▸ **Exercise**
With the line containing "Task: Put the" as the starting point, write out each line exactly through the final line of the listing, both ends included.

┄┄┄┄┄┄┄┄┄┄

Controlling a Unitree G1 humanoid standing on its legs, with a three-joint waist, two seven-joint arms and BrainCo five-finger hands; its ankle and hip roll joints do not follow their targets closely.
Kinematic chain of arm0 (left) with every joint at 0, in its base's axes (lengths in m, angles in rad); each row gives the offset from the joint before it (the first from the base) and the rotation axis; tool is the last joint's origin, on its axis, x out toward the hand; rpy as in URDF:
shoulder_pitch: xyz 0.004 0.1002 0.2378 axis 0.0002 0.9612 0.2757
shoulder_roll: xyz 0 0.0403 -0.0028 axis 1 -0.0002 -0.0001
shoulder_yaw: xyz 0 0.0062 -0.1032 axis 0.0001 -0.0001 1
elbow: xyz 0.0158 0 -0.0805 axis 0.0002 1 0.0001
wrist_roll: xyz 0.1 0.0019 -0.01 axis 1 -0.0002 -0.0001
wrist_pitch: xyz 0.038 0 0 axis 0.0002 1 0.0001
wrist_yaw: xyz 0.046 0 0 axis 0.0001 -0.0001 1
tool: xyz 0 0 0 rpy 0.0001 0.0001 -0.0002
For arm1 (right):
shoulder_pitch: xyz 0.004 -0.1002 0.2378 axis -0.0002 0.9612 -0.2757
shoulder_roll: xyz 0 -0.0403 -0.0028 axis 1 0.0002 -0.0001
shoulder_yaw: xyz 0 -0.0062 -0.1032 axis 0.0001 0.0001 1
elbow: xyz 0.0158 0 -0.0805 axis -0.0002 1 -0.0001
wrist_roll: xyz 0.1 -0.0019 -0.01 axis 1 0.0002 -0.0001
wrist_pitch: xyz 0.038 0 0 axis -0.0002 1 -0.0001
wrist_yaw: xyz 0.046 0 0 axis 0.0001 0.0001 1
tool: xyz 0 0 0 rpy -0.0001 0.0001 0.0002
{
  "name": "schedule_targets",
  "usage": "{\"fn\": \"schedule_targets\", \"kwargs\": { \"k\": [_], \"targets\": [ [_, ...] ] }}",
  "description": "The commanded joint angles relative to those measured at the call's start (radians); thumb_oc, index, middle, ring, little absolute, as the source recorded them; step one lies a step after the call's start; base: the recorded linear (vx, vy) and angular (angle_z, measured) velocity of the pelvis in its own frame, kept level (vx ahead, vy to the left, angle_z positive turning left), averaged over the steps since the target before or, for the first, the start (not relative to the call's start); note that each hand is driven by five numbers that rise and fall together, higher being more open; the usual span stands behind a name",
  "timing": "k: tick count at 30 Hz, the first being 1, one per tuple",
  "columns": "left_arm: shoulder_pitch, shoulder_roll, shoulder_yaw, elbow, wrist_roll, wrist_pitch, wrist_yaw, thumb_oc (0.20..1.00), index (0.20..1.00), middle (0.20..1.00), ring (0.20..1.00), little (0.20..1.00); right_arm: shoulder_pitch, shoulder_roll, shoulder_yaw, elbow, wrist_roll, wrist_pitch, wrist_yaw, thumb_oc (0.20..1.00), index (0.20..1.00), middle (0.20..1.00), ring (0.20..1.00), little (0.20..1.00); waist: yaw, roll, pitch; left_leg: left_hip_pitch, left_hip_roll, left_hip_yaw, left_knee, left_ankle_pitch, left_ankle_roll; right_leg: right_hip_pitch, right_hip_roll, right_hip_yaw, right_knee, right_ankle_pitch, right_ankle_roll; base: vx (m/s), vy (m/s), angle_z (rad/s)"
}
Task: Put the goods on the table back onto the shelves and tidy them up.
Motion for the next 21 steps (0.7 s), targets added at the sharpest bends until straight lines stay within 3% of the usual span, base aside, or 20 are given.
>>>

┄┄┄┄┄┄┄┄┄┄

▸ **Solution to the problem**
Task: Put the goods on the table back onto the shelves and tidy them up.
Motion for the next 21 steps (0.7 s), targets added at the sharpest bends until straight lines stay within 3% of the usual span, base aside, or 20 are given.
>>>

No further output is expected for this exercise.